Imágenes de páginas
PDF
EPUB

(2) Under section 211(a), the Commission may issue an order requiring a transmitting utility to provide transmission services (including any enlargement of transmission capacity necessary to provide such services) only if an applicant has made a request for transmission services to the transmitting utility that would be the subject of such order at least 60 days prior to its filing of an application for such order.
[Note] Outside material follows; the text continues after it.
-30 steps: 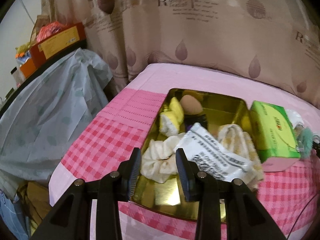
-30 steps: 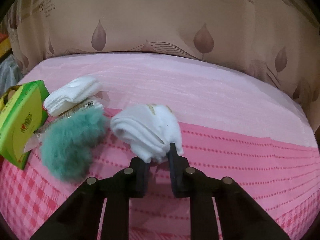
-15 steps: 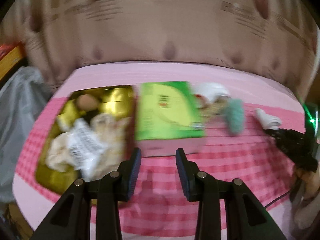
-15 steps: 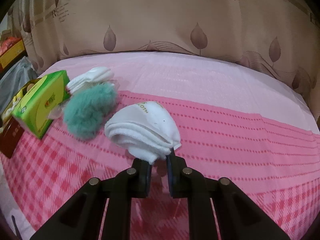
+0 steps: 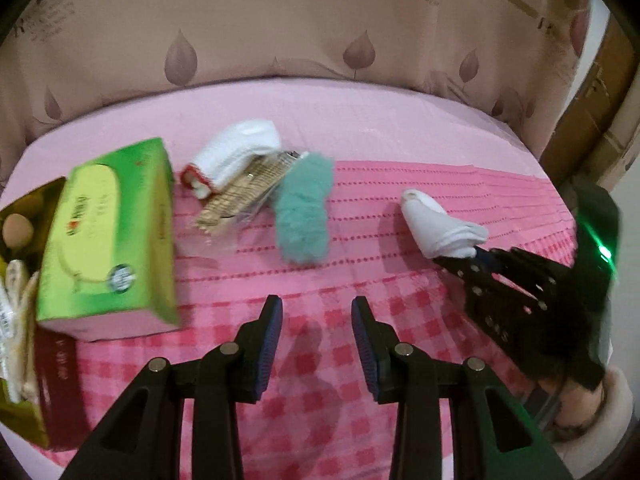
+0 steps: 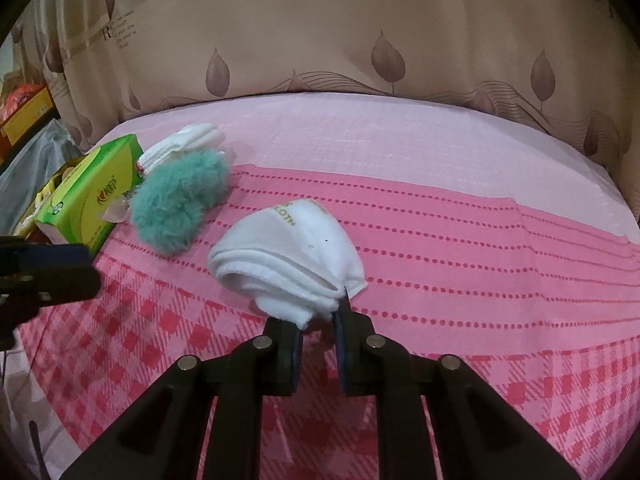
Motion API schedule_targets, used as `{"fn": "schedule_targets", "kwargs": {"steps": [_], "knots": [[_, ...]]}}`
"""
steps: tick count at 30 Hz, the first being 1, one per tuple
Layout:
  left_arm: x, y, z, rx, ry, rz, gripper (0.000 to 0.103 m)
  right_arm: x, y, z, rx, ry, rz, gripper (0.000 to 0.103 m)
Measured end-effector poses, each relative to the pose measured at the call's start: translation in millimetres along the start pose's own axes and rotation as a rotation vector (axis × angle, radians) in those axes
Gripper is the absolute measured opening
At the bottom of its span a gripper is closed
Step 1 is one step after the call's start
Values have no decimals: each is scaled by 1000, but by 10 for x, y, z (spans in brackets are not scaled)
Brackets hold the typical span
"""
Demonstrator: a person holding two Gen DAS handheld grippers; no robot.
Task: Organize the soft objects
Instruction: 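Grasp the green fluffy pom-pom with the left tool while the right tool holds the cloth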
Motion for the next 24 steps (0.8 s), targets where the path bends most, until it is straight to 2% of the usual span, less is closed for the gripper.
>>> {"fn": "schedule_targets", "kwargs": {"steps": [6,13,17,19,24], "knots": [[-341,-46,-159,8,29,-12,36,2,-67,21,-26,3,-18,13],[-641,5,-356,66,60,-37,36,3,-111,17,-40,9,-33,14],[-644,17,-393,104,39,-1,36,7,-103,11,-40,12,-36,15],[-636,16,-400,111,36,4,14,8,-111,14,-42,13,-39,15],[-597,14,-390,91,37,-12,14,0,-101,17,-39,13,-37,15]]}}
Point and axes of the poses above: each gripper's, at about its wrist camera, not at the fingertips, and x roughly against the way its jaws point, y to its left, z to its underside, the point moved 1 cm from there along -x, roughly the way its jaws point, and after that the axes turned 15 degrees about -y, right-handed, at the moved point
The requirement in section 211(a) that an applicant make such a request will be met if such an applicant has, pursuant to section 213(a) of the FPA, made a good faith request to a transmitting utility to provide wholesale transmission services and requests specific rates and charges, and other terms and conditions.

(3) It is the Commission's intention to apply the standards of this Statement of Policy when determining whether and when a valid “good faith” request for service was made.

(4) It is the Commission's intention to encourage an open exchange of information that exhibits a reasonable degree of specificity and completeness between the party requesting transmission services and the transmitting utility.

(5) The Commission intends to apply this Statement of Policy so as to carry out Congress' objective that, subject to appropriate terms and conditions and just and reasonable rates, in conformance with section 212 of the FPA, access to the electric transmission system for the purposes of wholesale transactions be more widely available.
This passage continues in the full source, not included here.